Relationships between serum 25OHD and BMD, calciotropic hormones, and markers of bone turnover were examined according to HIV status and race. Among HIV+ subjects, serum 25OHD was weakly associated with LS BMD in Hispanic (r = 0.33; p = 0.01), but not AA subjects. We detected no association between 25OHD and BMD at other sites (data not shown).
We observed the expected pattern of relationships between serum levels of vitamin D, PTH, and calcium among HIV− women: serum 25OHD was inversely associated with PTH (r = −0.28; p < 0.01) and directly associated with serum 1,25(OH)2D (r = 0.22; p = 0.04) and calcium (r = 0.23, p = 0.03). Among HIV+ women, serum 25OHD was inversely associated with PTH (r = −0.31; p < 0.01) and there was a non-significant positive association with 1,25(OH)2D (r = 0.19; p = 0.08) but not with serum calcium. The inverse association between 25OHD and PTH was found among HIV+ Hispanic and AA subjects as well as HIV− Hispanic subjects; however, among HIV− AA subjects, no association between 25OHD and PTH was observed. Among HIV− subjects, 25OHD was inversely and weakly associated with the bone formation marker, BAP (r = −0.24; p = 0.02). No relationship was observed between 25OHD and other markers of bone turnover.

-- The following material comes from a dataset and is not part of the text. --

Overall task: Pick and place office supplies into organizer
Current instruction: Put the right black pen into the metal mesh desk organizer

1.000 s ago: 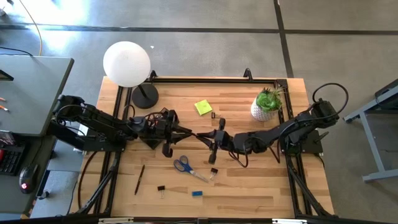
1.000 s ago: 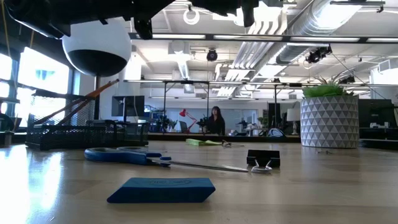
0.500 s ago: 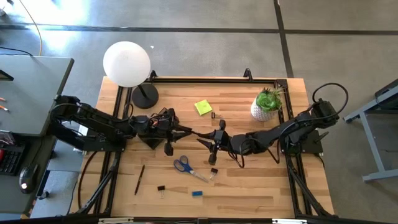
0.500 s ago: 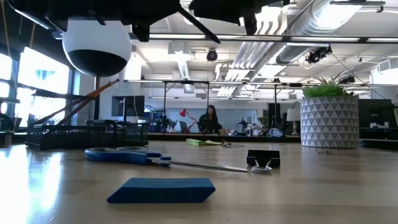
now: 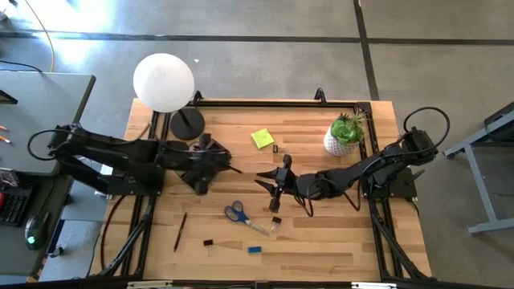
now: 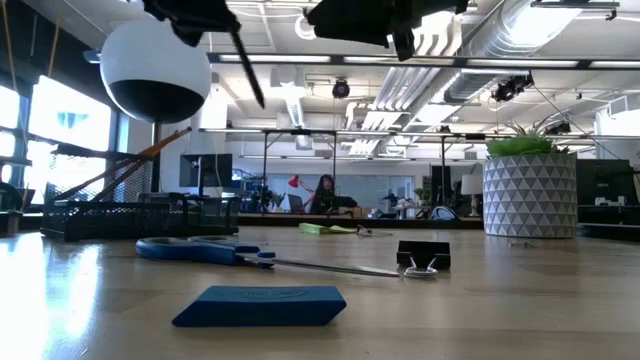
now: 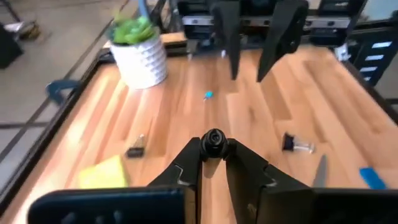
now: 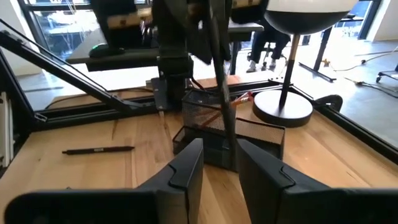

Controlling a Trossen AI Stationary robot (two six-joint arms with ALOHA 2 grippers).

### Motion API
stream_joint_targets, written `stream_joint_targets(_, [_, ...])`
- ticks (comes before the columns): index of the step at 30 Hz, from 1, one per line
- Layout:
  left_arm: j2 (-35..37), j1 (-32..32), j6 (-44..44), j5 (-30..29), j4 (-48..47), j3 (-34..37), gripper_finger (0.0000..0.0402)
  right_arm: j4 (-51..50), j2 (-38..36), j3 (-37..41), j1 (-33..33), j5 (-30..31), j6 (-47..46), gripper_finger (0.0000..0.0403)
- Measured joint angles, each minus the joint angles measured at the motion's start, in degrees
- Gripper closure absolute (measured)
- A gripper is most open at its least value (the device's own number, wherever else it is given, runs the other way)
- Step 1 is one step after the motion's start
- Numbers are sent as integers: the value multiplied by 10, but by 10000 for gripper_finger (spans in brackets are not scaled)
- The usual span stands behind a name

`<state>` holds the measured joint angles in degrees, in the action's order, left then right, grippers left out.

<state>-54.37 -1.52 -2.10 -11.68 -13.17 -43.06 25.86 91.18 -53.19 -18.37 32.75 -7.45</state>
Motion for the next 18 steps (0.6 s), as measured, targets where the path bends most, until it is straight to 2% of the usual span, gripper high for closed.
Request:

Associations between 25OHD and HIV-related parameters
Among HIV+ women, higher 25OHD was associated with higher current CD4 count in women on ART (r = 0.32; p < 0.01; Fig. 4), but not in women currently off ART (r = 0.09, p = 0.72). The correlation between 25OHD and current CD4 count among HIV+ women on ART remained significant (r = 0.27, p = 0.03) after adjustment for factors associated with 25OHD (age, race/ethnicity), current CD4 (history of AIDS-defining illness) and general health (BMI) as detailed in Table 2. The association between higher 25OHD and nadir CD4 count was not significant in women on ART (r = 0.20, p = 0.09) or off ART (r = 0.11, p = 0.69). No association was observed between 1,25(OH)2D and current or nadir CD4 count.
Serum 25OHD and 1,25(OH)2D concentrations did not differ in women on or off ART, or on different ART regimens (Table 3). Serum 25OHD and 1,25(OH)2D concentrations were also similar in women on ritonavir-boosted versus unboosted nelfinavir or indinavir-based regimens (Table 3). Among subjects on NNRTI- or PI-based regimens, mean 25OHD was not different among the subjects on tenofovir compared to other NRTIs (data not shown).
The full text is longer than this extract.